Noughaval civil parish comprises 41 townlands in County Westmeath and the village of Ballymahon and 10 townlands in County Longford.

County Westmeath: Aghafin, Aghanapisha, Ardnacrany North, Ardnacrany South, Ballynalone, Bawn, Brackagh, Cannorstown (Chapman), Cannorstown (Hogan), Carrick, Cartron, Cartroncroy, Cloghannagarragh, Clogher, Clonkeen, Coolaleena, Coolvin, Corbrack, Corlis, Creggan, Creggy, Doonamona, Doonis, Gortmore, Inchbofin, Inchturk, Kilcornan, Kippin, Lecade, Lisdossan, Lissaquill, Lissoy, Maghera, Muckanagh, Nicholastown, Noughaval, Rath Lower, Rath Upper, Ross, Streamstown and Tonlegee.
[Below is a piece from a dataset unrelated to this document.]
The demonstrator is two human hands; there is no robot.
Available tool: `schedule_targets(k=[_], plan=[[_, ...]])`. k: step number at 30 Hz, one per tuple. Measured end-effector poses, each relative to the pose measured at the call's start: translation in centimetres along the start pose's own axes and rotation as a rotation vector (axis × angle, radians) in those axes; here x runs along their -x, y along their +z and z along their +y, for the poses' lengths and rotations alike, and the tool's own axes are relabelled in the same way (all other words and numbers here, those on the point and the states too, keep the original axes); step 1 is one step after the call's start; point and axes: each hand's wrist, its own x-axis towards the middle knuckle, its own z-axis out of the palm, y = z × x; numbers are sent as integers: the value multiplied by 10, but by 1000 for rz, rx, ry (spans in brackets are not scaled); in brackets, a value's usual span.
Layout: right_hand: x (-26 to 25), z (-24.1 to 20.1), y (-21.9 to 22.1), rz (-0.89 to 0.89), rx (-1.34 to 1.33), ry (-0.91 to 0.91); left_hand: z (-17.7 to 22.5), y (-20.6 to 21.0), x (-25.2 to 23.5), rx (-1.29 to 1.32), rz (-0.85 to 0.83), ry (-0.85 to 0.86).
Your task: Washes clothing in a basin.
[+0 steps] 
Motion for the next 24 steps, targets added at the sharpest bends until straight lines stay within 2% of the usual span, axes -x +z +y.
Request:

County Longford: Annagh, Carrickbeg, Cartron, Clooncullen, Creevagh Beg, Creevaghmore, Garrynagh, Keel, Keelbaun and Rathmore.

Note: The Longford townland of Annagh is in the barony of Rathcline.

The neighbouring civil parishes are: Forgney (County Longford) to the north, Ballymore to the east, Bunown, Drumraney and Kilkenny West to the south, and Shrule (Longford) to the west and north.